TASK DESCRIPTION: Leave the images out. Give every line below again, precisely.

SOURCE MATERIAL:
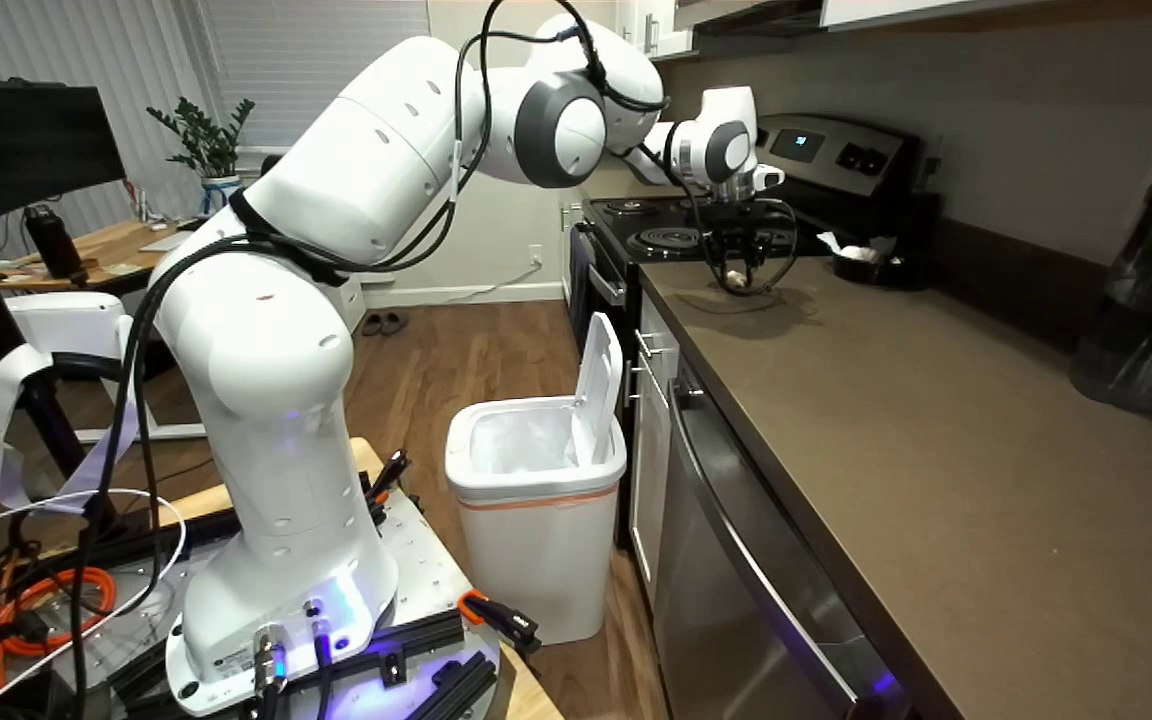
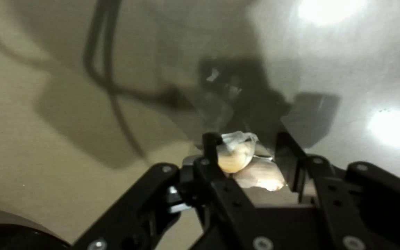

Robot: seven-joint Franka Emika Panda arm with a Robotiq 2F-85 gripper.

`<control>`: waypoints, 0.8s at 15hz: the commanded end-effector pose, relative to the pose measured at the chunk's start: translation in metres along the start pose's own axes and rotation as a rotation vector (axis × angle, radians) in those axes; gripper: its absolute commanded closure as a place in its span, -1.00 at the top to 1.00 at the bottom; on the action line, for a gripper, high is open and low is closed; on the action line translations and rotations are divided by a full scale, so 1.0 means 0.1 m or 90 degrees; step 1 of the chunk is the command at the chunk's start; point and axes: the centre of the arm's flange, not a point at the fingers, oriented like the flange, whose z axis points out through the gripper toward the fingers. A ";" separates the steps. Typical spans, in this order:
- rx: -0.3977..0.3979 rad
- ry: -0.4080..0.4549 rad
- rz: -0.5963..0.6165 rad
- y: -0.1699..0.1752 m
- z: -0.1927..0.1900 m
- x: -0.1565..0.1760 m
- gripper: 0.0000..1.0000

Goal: Place one clove of garlic from the countertop into the white bin

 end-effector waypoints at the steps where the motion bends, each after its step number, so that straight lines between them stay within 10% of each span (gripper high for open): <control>1: 0.006 0.004 -0.002 0.09 0.05 0.11 -0.59; 3: 0.004 0.006 0.000 0.10 0.03 0.10 -0.84; 12: 0.015 -0.030 -0.010 -0.29 -0.79 -0.01 -0.80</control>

ANSWER AREA:
Robot: seven-joint Franka Emika Panda arm with a Robotiq 2F-85 gripper.

`<control>`: waypoints, 0.8s at 15hz: the commanded end-effector pose, relative to the pose measured at the chunk's start: translation in metres along the start pose's own axes and rotation as a rotation vector (axis × angle, radians) in those axes; gripper: its absolute commanded closure as a place in its span, -1.00 at the top to 1.00 at the bottom; on the action line, for a gripper, high is open and low is closed; on the action line translations and rotations are divided by a full scale, so 1.0 means 0.1 m or 90 degrees; step 1 of the chunk is the command at the chunk's start; point and axes: the centre of the arm's flange, not a point at the fingers, oriented like the flange, whose z axis points out through the gripper toward the fingers. A ";" separates the steps. Typical spans, in this order:
- rx: -0.3977..0.3979 rad
- ry: -0.4080..0.4549 rad
- rz: -0.5963..0.6165 rad
- y: -0.1699..0.1752 m
- z: -0.1927..0.1900 m
- x: -0.1565..0.1760 m
- gripper: 0.0000..1.0000

Goal: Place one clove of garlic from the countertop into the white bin

 end-effector waypoints at the steps where the motion bends, each after its step number, so that straight lines between them stay within 10% of each span (gripper high for open): <control>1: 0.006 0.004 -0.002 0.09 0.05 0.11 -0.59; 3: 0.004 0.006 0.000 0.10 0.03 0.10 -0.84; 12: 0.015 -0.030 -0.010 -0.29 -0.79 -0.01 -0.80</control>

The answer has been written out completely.